Thursday, February 10, 2011

Sem direito de resposta

Devolve o que roubaste. Ouviste bem: devolve tudo o que me roubaste. Desta vez não estou a brincar. Nunca fui de deixar as coisas pela metade, por isso nem com as sobras podes ficar. Quero que me devolvas tudo. Devolve-me o sorriso, deixa-o correr para o meu colo e pousar-se na minha boca como algodão doce. Deixa-o lambuzar-se nas minhas bochechas até ficarem coradas de mimo. O meu sorriso não te conta, mas está farto de viver esquecido no fundo do teu bolso como um bilhete de lotaria que não foi premiado. Queixa-se de abandono e eu quero-o de volta, quero-o no único lugar onde fica bem: entre o meu nariz e o meu queixo. Devolve-me as palavras que te disse ao ouvido. Devolve-as. Não faz sentido viverem suspensas no teu silêncio que nada percebe de metáforas.
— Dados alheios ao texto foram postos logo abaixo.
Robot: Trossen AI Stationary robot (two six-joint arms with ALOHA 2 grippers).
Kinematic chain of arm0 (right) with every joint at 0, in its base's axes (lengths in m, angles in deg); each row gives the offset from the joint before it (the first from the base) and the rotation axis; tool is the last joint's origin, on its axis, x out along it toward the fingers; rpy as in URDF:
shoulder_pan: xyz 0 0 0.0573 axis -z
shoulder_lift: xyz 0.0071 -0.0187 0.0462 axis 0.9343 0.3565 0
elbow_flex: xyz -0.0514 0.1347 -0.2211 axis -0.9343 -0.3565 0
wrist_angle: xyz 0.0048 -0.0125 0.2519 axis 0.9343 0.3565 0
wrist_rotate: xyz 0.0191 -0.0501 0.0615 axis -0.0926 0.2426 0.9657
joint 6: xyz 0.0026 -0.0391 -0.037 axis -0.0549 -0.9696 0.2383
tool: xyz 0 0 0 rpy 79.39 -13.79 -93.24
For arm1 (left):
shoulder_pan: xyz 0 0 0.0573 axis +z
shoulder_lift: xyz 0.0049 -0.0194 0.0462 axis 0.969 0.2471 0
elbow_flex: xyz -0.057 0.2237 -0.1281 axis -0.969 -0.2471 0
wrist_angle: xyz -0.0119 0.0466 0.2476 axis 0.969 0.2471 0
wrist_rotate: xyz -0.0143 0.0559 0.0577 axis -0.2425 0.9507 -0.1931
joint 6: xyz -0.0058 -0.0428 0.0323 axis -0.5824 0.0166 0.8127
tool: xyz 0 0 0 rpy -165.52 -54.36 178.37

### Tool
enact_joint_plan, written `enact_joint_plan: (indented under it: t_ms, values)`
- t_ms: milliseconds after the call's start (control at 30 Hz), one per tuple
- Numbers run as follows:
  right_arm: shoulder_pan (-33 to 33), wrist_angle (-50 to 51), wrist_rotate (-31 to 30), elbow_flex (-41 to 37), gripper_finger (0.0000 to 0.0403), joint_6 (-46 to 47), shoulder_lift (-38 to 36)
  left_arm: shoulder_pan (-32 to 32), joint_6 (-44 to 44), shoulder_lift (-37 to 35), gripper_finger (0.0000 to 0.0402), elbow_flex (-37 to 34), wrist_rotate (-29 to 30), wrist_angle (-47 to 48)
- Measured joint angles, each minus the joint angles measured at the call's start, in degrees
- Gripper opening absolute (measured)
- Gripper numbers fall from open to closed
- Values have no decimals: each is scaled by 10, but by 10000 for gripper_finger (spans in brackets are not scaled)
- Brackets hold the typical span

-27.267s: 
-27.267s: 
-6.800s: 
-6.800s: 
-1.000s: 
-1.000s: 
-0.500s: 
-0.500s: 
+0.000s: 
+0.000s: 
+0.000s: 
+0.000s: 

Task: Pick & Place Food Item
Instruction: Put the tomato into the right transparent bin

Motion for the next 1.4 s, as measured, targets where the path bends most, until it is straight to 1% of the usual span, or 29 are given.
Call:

Devolve-me as músicas que te dediquei. Também aquelas que te cantaram sobre nós. Coloca-as nos cds vazios que deixei em tua casa e envia-as pelo correio para a terra do nunca. O mundo que guardo nas mãos está cansado das tuas músicas com ares de noites estreladas. E eu não gosto de contar estrelas. Devolve-me a magia das minhas histórias. Se não percebes, nem te encantas, devolve-me a magia. Devolve-me os príncipes e as princesas, não te esqueças das fadas nem dos duendes. Devolve-os a todos. Devolve-os que eles aguardam por um final feliz que só eu, sem ti, lhes posso dar. Devolve-me os gestos de carinho. E os outros, também, os de paixão e os de quase-amor-se-tu-tivesses-querido. Embrulha-os em veludo vermelho e deixa-os no parapeito da janela, à sombra para não azedarem. Quando não estiveres por casa eu vou buscá-los. Prometo que nem darás conta e os teus braços poderão finalmente libertar-se do peso das coisas felizes. Já agora, se não te causar transtorno, devolve-me o meu coração. Ele diz, com razão, que não o acarinhas como dantes e que afinal o novo lugar aonde o escondeste é frio e escuro. Tem medo desse teu peito mudo, despojado e sem morada fixa. Devolve-o agora. Devolve-o depressa antes que seja tarde demais. Antes que morra de medo e de desamor. Devolve-o ainda hoje. Está mais que decidido: vou levá-lo, pela mão, para bem longe deste deserto árido que te serve de albergue.